Description of the task
Return the entries below verbatim. Pictures stay out.

Data shown
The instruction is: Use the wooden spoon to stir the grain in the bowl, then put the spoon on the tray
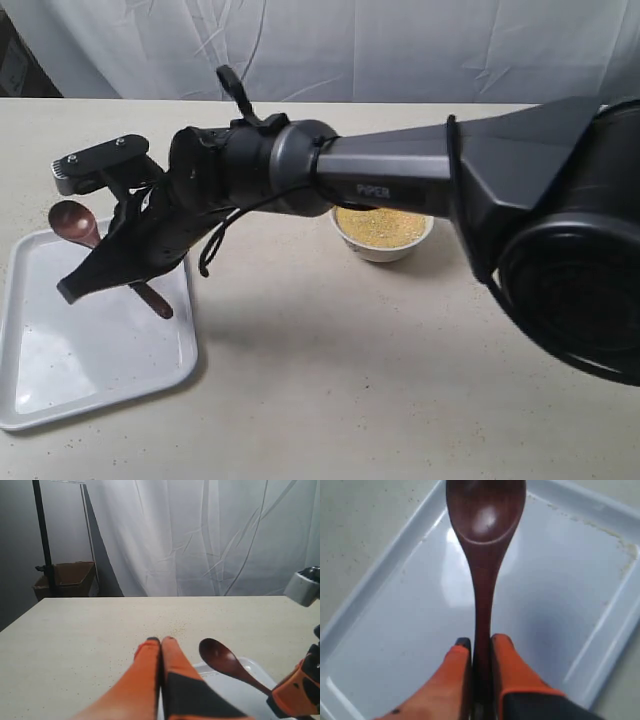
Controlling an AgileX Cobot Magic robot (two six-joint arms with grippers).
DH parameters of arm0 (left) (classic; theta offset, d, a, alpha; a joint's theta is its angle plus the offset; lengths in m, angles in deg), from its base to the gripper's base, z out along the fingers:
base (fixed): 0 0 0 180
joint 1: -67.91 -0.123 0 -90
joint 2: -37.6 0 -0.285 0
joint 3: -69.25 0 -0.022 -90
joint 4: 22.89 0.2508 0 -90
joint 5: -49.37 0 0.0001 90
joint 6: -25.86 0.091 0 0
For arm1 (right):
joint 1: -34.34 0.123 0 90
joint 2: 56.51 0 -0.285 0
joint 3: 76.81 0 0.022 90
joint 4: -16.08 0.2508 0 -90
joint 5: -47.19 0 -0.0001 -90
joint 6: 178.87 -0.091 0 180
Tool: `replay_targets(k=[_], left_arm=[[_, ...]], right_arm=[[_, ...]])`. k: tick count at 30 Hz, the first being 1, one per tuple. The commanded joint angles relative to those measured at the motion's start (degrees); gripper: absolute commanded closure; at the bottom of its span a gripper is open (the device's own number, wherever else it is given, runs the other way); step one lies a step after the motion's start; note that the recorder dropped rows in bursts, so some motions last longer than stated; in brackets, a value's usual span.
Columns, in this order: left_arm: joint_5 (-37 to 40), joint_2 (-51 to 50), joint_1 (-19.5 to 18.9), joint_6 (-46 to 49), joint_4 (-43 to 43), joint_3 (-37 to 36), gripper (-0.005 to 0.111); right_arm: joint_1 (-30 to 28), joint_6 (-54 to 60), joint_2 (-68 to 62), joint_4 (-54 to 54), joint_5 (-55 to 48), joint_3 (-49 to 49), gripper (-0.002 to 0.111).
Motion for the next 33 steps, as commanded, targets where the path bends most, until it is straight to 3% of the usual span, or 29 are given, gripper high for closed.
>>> replay_targets(k=[1, 5, 8, 13, 14, 15, 17, 19, 21, 26, 29, 33], left_arm=[[0.00, 0.28, 0.26, -0.25, -0.18, -0.28, 0.106], [0.00, 0.28, 0.26, -0.25, -0.18, -0.28, 0.106], [0.00, 0.28, 0.26, -0.25, -0.18, -0.28, 0.106], [0.00, 0.28, 0.26, -0.25, -0.18, -0.28, 0.106], [0.00, 0.28, 0.26, -0.25, -0.18, -0.28, 0.106], [0.00, 0.28, 0.26, -0.25, -0.18, -0.28, 0.106], [0.00, 0.28, 0.26, -0.25, -0.18, -0.28, 0.106], [0.00, 0.28, 0.26, -0.25, -0.18, -0.28, 0.106], [0.00, 0.28, 0.26, -0.25, -0.18, -0.28, 0.106], [0.00, 0.28, 0.26, -0.25, -0.18, -0.28, 0.106], [0.00, 0.28, 0.26, -0.25, -0.18, -0.28, 0.106], [0.00, 0.28, 0.26, -0.25, -0.18, -0.28, 0.106]], right_arm=[[1.36, 0.61, -3.06, 1.32, -0.20, 3.66, 0.109], [1.63, -0.81, -4.77, 1.01, -0.97, 4.17, 0.094], [1.63, -0.81, -4.90, 1.11, -2.73, 4.31, 0.069], [1.63, 0.21, -1.61, -0.56, -7.64, 4.31, 0.015], [1.63, 0.82, -0.35, -2.20, -8.57, 4.31, 0.012], [1.63, 0.83, 1.69, -4.92, -9.84, 4.31, 0.013], [1.63, -0.40, 6.22, -10.86, -13.54, 4.31, 0.026], [1.63, -5.55, 12.31, -18.79, -18.09, 4.31, 0.059], [1.63, -11.31, 19.06, -26.29, -21.80, 3.15, 0.107], [1.63, -16.07, 38.12, -31.88, -19.66, -8.70, 0.100], [1.63, -16.18, 52.61, -29.69, -12.79, -21.97, 0.100], [1.63, -16.27, 75.74, -25.68, 4.10, -50.47, 0.100]])
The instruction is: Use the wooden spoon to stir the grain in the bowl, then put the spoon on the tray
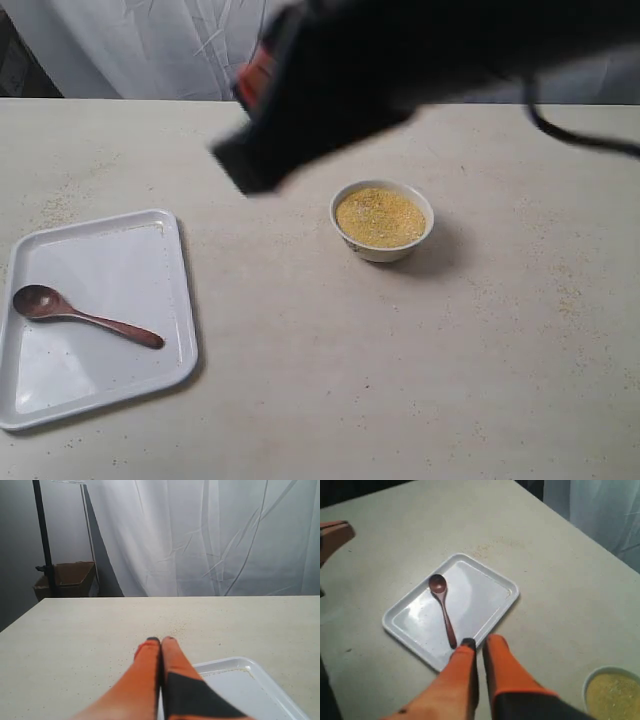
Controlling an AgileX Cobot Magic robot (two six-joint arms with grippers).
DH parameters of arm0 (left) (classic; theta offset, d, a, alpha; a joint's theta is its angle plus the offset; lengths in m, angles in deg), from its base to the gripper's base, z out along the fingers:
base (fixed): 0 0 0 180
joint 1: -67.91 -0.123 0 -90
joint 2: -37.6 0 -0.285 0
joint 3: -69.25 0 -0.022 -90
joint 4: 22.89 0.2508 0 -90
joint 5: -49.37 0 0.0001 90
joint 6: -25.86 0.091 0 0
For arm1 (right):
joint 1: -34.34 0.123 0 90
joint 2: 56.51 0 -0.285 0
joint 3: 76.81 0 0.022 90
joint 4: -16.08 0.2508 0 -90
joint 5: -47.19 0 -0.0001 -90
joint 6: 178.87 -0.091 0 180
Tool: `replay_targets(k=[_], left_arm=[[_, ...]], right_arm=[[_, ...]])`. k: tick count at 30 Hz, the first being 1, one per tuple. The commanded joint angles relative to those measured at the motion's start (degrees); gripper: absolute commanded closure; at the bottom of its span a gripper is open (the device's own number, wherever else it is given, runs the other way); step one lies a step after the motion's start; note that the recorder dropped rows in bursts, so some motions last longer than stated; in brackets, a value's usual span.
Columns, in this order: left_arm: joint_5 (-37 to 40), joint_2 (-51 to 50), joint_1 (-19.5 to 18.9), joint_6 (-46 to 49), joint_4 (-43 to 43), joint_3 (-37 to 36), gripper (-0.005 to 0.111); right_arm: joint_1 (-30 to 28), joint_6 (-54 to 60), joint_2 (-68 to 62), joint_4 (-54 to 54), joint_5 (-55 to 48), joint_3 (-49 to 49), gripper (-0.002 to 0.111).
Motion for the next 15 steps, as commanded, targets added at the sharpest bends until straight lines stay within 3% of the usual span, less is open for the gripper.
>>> replay_targets(k=[1, 5, 7, 12, 15], left_arm=[[0.00, 0.28, 0.26, -0.25, -0.18, -0.28, 0.106], [0.00, 0.28, 0.26, -0.25, -0.18, -0.28, 0.106], [0.00, 0.28, 0.26, -0.25, -0.18, -0.28, 0.106], [0.00, 0.28, 0.26, -0.25, -0.18, -0.28, 0.106], [0.00, 0.28, 0.26, -0.25, -0.18, -0.28, 0.106]], right_arm=[[-0.18, -0.33, 21.59, 1.84, 19.93, -30.04, 0.100], [-0.18, -0.37, 36.36, 3.12, 39.10, -53.62, 0.100], [-0.18, -0.37, 39.82, 3.02, 40.14, -60.18, 0.100], [-0.31, -0.80, 43.09, 8.19, 37.59, -66.21, 0.100], [-7.77, -0.80, 47.28, 7.32, 40.71, -66.21, 0.100]])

Reply
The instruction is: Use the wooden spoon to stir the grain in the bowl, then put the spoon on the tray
Controlling an AgileX Cobot Magic robot (two six-joint arms with grippers).
DH parameters of arm0 (left) (classic; theta offset, d, a, alpha; a joint's theta is its angle plus the offset; lengths in m, angles in deg), from its base to the gripper's base, z out along the fingers:
base (fixed): 0 0 0 180
joint 1: -67.91 -0.123 0 -90
joint 2: -37.6 0 -0.285 0
joint 3: -69.25 0 -0.022 -90
joint 4: 22.89 0.2508 0 -90
joint 5: -49.37 0 0.0001 90
joint 6: -25.86 0.091 0 0
For arm1 (right):
joint 1: -34.34 0.123 0 90
joint 2: 56.51 0 -0.285 0
joint 3: 76.81 0 0.022 90
joint 4: -16.08 0.2508 0 -90
joint 5: -47.19 0 -0.0001 -90
joint 6: 178.87 -0.091 0 180
Tool: `replay_targets(k=[_], left_arm=[[_, ...]], right_arm=[[_, ...]])`. k: tick count at 30 Hz, the first being 1, one per tuple. The commanded joint angles relative to those measured at the motion's start (degrees); gripper: absolute commanded closure; at the bottom of its span a gripper is open (the device's own number, wherever else it is given, runs the other way); step one lies a step after the motion's start; note that the recorder dropped rows in bursts, so some motions last longer than stated; in brackets, a value's usual span.
Columns, in this order: left_arm: joint_5 (-37 to 40), joint_2 (-51 to 50), joint_1 (-19.5 to 18.9), joint_6 (-46 to 49), joint_4 (-43 to 43), joint_3 (-37 to 36), gripper (-0.005 to 0.111); right_arm: joint_1 (-30 to 28), joint_6 (-54 to 60), joint_2 (-68 to 62), joint_4 (-54 to 54), joint_5 (-55 to 48), joint_3 (-49 to 49), gripper (-0.002 to 0.111).
Motion for the next 33 steps, as commanded, targets where the path bends most, until it is straight to 3% of the usual span, or 29 are given, gripper high for closed.
>>> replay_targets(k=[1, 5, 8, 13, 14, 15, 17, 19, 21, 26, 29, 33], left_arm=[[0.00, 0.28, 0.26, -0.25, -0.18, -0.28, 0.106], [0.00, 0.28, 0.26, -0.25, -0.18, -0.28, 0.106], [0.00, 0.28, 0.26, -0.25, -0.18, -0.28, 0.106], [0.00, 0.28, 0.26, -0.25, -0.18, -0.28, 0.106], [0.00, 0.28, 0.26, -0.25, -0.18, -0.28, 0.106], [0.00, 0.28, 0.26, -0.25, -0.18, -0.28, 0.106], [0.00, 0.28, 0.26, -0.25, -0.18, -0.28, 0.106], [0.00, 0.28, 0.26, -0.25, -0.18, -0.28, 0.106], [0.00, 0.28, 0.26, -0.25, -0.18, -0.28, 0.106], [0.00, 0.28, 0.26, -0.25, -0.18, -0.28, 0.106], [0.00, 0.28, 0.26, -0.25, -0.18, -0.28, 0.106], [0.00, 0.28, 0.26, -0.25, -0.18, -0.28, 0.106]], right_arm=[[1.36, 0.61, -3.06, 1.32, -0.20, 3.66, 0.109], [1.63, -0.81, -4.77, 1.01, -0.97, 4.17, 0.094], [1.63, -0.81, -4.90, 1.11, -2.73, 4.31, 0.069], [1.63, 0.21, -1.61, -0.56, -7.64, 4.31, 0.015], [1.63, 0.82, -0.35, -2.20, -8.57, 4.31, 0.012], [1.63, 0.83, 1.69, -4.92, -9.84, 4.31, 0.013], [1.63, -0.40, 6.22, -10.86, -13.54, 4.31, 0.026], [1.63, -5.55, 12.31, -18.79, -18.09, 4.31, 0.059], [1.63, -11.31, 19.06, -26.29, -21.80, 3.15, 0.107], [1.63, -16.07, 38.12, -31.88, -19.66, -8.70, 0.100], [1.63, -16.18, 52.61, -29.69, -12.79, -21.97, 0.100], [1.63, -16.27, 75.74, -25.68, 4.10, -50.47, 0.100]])
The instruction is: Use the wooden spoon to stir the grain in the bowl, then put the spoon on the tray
Controlling an AgileX Cobot Magic robot (two six-joint arms with grippers).
DH parameters of arm0 (left) (classic; theta offset, d, a, alpha; a joint's theta is its angle plus the offset; lengths in m, angles in deg), from its base to the gripper's base, z out along the fingers:
base (fixed): 0 0 0 180
joint 1: -67.91 -0.123 0 -90
joint 2: -37.6 0 -0.285 0
joint 3: -69.25 0 -0.022 -90
joint 4: 22.89 0.2508 0 -90
joint 5: -49.37 0 0.0001 90
joint 6: -25.86 0.091 0 0
For arm1 (right):
joint 1: -34.34 0.123 0 90
joint 2: 56.51 0 -0.285 0
joint 3: 76.81 0 0.022 90
joint 4: -16.08 0.2508 0 -90
joint 5: -47.19 0 -0.0001 -90
joint 6: 178.87 -0.091 0 180
Tool: `replay_targets(k=[_], left_arm=[[_, ...]], right_arm=[[_, ...]])`. k: tick count at 30 Hz, the first being 1, one per tuple. The commanded joint angles relative to those measured at the motion's start (degrees); gripper: absolute commanded closure; at the bottom of its span a gripper is open (the device's own number, wherever else it is given, runs the other way); step one lies a step after the motion's start; note that the recorder dropped rows in bursts, so some motions last longer than stated; in brackets, a value's usual span.
Columns, in this order: left_arm: joint_5 (-37 to 40), joint_2 (-51 to 50), joint_1 (-19.5 to 18.9), joint_6 (-46 to 49), joint_4 (-43 to 43), joint_3 (-37 to 36), gripper (-0.005 to 0.111); right_arm: joint_1 (-30 to 28), joint_6 (-54 to 60), joint_2 (-68 to 62), joint_4 (-54 to 54), joint_5 (-55 to 48), joint_3 (-49 to 49), gripper (-0.002 to 0.111).
Motion for the next 15 steps, as commanded, targets added at the sharpest bends until straight lines stay within 3% of the usual span, less is open for the gripper.
>>> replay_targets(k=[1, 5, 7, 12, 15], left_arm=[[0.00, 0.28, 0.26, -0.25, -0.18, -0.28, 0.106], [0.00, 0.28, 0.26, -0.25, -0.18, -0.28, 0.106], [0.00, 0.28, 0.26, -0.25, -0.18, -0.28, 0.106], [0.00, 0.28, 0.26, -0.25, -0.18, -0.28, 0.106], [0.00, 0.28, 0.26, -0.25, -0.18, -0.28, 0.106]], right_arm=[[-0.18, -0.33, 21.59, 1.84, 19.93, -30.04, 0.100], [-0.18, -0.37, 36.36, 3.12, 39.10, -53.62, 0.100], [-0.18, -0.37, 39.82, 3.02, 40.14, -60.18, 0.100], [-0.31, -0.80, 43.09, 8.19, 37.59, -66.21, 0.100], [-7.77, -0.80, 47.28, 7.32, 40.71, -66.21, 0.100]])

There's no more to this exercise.